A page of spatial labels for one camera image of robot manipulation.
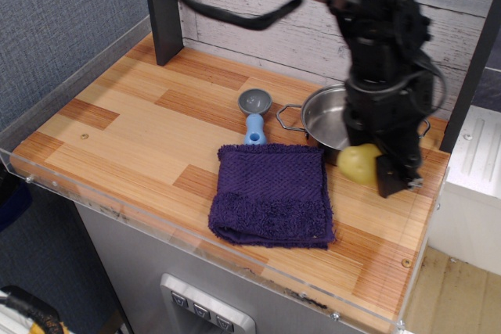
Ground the stainless steel pot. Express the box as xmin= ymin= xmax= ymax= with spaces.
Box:
xmin=276 ymin=83 xmax=431 ymax=166

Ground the white drawer unit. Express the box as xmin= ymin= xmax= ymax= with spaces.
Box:
xmin=428 ymin=106 xmax=500 ymax=275

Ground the blue grey ice cream scoop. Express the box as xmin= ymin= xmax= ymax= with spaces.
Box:
xmin=237 ymin=88 xmax=272 ymax=145

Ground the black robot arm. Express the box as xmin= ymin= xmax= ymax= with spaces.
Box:
xmin=316 ymin=0 xmax=436 ymax=197

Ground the grey toy kitchen cabinet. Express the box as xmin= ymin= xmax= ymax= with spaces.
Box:
xmin=77 ymin=205 xmax=401 ymax=333

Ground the dark grey left post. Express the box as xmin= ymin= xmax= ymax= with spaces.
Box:
xmin=147 ymin=0 xmax=184 ymax=66

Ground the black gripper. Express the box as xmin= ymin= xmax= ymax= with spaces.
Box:
xmin=343 ymin=70 xmax=434 ymax=198

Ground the silver dispenser button panel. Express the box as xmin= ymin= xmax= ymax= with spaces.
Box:
xmin=160 ymin=273 xmax=256 ymax=333

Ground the yellow toy potato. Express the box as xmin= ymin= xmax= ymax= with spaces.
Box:
xmin=337 ymin=143 xmax=382 ymax=185

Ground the purple folded towel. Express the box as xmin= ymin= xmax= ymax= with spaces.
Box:
xmin=208 ymin=143 xmax=335 ymax=249

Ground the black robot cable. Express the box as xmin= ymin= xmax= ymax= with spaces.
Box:
xmin=170 ymin=0 xmax=305 ymax=32

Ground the clear acrylic edge guard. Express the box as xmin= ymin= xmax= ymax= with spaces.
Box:
xmin=1 ymin=20 xmax=449 ymax=333

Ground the dark grey right post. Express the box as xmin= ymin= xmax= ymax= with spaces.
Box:
xmin=440 ymin=0 xmax=500 ymax=153

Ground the dark grey post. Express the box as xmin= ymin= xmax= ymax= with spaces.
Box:
xmin=147 ymin=0 xmax=184 ymax=66
xmin=440 ymin=0 xmax=500 ymax=153

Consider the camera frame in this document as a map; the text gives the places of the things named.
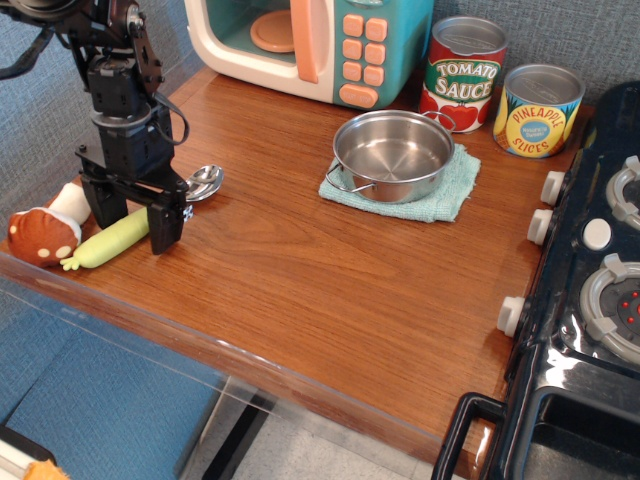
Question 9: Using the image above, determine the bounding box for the black toy stove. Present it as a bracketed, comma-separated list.
[432, 81, 639, 479]

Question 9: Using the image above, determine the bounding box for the teal toy microwave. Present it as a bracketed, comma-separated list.
[185, 1, 434, 110]

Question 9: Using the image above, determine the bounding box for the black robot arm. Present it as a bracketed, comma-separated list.
[1, 1, 187, 255]

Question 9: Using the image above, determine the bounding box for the teal folded cloth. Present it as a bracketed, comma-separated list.
[318, 144, 481, 223]

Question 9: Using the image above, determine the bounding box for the white stove knob front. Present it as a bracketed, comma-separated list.
[497, 296, 525, 338]

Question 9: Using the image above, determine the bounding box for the brown plush mushroom toy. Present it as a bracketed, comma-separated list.
[7, 183, 91, 267]

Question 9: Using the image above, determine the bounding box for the green handled metal spoon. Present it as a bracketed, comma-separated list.
[60, 165, 224, 271]

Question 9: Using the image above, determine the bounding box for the pineapple slices can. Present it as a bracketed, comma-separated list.
[493, 64, 585, 159]

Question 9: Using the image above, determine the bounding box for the small steel pot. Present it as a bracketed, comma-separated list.
[325, 110, 455, 204]

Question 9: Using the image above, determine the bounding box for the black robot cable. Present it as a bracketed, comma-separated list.
[149, 92, 191, 147]

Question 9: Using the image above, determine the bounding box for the white stove knob rear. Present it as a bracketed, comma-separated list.
[540, 171, 565, 206]

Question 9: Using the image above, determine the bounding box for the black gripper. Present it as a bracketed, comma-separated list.
[75, 104, 190, 255]

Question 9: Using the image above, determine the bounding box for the white stove knob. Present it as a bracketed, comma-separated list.
[540, 171, 565, 206]
[527, 209, 553, 246]
[497, 296, 525, 338]

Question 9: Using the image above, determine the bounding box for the white stove knob middle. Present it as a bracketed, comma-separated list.
[527, 209, 553, 246]

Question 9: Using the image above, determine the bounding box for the tomato sauce can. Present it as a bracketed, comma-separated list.
[419, 16, 508, 133]

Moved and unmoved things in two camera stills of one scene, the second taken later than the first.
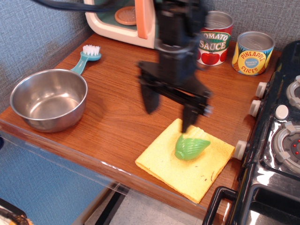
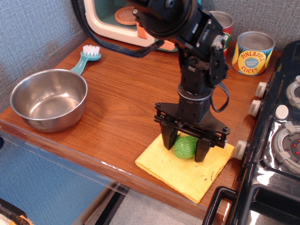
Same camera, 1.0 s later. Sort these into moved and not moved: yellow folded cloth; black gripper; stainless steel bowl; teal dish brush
Moved: black gripper
Not moved: yellow folded cloth; stainless steel bowl; teal dish brush
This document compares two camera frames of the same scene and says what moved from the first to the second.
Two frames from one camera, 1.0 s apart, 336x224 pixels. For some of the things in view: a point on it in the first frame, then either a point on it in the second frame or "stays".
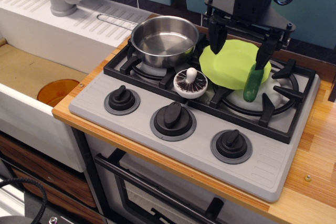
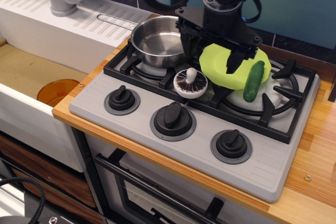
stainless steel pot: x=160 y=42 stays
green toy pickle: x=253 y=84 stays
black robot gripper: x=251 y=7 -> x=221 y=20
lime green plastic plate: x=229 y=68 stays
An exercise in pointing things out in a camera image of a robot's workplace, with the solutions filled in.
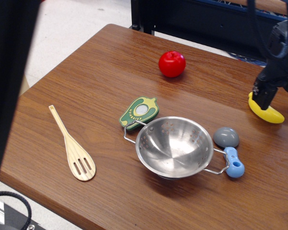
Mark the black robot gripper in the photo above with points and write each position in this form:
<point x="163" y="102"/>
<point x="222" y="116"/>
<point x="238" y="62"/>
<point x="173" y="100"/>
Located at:
<point x="267" y="83"/>

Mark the yellow toy banana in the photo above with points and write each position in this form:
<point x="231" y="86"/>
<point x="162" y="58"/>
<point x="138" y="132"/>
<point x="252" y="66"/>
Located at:
<point x="270" y="115"/>

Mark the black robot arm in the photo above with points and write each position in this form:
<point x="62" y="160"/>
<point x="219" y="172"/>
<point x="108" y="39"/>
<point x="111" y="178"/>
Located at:
<point x="277" y="41"/>

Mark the grey blue measuring scoop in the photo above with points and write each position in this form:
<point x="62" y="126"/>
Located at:
<point x="228" y="139"/>

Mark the red toy apple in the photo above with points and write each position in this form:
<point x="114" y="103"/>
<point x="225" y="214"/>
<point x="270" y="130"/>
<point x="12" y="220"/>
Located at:
<point x="172" y="64"/>

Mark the green toy pepper slice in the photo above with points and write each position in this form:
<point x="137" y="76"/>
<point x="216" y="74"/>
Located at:
<point x="142" y="109"/>

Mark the wooden slotted spatula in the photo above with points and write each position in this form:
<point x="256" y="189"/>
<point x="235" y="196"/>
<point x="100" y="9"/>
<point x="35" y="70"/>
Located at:
<point x="80" y="162"/>

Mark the black metal frame rail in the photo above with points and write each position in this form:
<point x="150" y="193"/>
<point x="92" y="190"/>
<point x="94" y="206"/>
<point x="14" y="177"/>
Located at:
<point x="221" y="24"/>

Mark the steel colander with wire handles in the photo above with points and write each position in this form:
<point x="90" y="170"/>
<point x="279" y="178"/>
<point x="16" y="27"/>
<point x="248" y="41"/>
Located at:
<point x="175" y="147"/>

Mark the aluminium base with cable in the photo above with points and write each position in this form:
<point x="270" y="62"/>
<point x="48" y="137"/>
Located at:
<point x="11" y="219"/>

::::::::::

Problem statement -
Every line that holds the string "scoop" must be copied from the records above.

Task response -
Ground the blue grey ice cream scoop. Express the box as xmin= ymin= xmax= ymax= with spaces.
Mark the grey blue measuring scoop in the photo above with points and write each position in this form:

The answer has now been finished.